§ What the task requires:
Please write out exactly, without any picture, each line from the first in the listing through the line that includes "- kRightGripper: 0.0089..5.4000".

§ Data extract:
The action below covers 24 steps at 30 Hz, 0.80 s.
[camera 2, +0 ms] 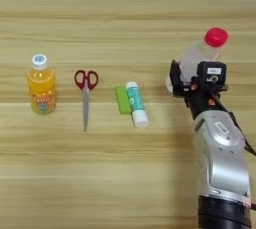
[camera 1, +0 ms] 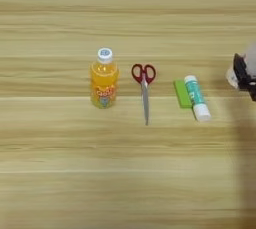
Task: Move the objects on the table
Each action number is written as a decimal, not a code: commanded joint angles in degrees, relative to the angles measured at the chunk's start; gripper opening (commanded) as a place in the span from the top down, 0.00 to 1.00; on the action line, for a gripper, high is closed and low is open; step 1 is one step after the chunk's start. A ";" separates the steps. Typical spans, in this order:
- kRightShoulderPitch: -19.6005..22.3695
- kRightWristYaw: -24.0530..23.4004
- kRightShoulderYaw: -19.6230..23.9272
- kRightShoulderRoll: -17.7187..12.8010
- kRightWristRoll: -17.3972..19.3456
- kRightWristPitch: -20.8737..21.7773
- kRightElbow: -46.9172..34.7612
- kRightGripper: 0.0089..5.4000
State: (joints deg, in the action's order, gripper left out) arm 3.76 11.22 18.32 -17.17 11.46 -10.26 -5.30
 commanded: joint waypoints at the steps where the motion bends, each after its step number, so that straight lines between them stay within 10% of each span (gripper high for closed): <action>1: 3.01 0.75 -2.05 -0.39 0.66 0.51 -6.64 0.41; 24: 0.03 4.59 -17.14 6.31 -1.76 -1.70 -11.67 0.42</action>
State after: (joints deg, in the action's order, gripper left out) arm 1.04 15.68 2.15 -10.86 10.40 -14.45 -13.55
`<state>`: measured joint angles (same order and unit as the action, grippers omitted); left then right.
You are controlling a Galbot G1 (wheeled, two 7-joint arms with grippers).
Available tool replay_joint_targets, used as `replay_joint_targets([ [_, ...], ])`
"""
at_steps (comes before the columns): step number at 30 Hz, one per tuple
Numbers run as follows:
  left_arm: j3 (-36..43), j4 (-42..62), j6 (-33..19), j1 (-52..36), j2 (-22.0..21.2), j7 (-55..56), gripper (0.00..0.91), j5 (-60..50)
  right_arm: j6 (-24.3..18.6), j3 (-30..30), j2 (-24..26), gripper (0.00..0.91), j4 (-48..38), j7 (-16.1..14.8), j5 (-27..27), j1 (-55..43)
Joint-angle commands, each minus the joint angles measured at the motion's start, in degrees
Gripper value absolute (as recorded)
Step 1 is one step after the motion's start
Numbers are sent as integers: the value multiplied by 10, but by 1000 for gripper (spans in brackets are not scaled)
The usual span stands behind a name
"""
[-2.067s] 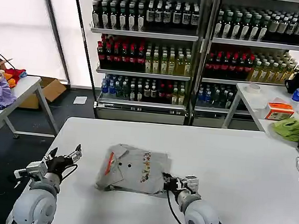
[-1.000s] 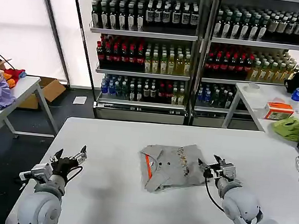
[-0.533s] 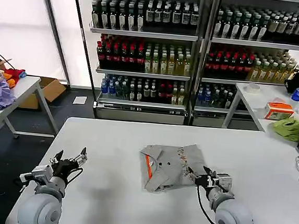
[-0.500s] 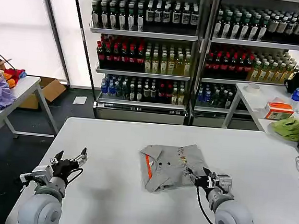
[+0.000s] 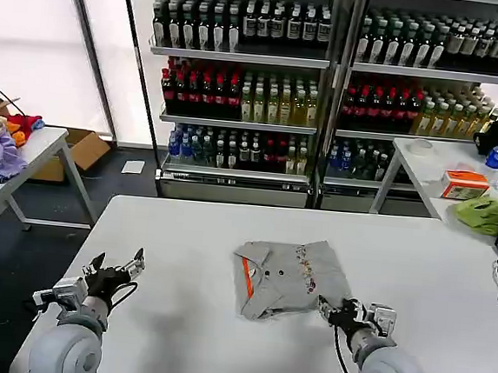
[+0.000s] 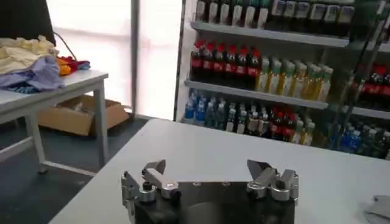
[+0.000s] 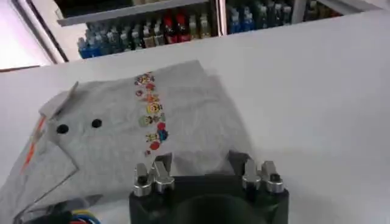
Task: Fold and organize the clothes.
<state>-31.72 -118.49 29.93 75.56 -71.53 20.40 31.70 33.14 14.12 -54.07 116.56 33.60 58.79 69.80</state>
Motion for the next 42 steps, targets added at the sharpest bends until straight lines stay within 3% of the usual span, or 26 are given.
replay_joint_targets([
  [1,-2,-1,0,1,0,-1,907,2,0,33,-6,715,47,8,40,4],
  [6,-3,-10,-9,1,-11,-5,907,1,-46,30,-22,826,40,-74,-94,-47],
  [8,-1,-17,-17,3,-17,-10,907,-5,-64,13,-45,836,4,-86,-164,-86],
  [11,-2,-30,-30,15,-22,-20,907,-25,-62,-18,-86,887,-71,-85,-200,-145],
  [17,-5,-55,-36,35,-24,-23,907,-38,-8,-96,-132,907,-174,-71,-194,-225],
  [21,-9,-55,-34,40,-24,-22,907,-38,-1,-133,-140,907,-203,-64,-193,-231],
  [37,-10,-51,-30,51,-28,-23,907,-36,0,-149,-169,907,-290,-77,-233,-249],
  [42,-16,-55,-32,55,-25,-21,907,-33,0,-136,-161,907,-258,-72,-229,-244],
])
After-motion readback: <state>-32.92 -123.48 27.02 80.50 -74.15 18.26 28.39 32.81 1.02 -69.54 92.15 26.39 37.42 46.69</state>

§ Solution for this problem:
The action below covers 24 steps at 30 Hz, 0.80 s.
[camera 2, +0 ms] 
[camera 1, +0 ms] 
Task: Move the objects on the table
Each action number is written as a decimal, not a code: commanded joint angles in degrees, relative to the angles measured at the chunk's start; gripper opening (commanded) as a place in the span from the top down, 0.00 to 1.00; on the action line, for a gripper, high is closed and low is open; step 1 is one step after the chunk's start. A ";" separates the steps. Typical spans, in this order:
- kRightShoulderPitch: -19.6005..22.3695
- kRightWristYaw: -24.0530..23.4004
- kRightShoulderYaw: -19.6230..23.9272
- kRightShoulderRoll: -17.7187..12.8010
- kRightWristRoll: -17.3972..19.3456
- kRightWristPitch: -20.8737..21.7773
- kRightElbow: -46.9172..34.7612
- kRightGripper: 0.0089..5.4000

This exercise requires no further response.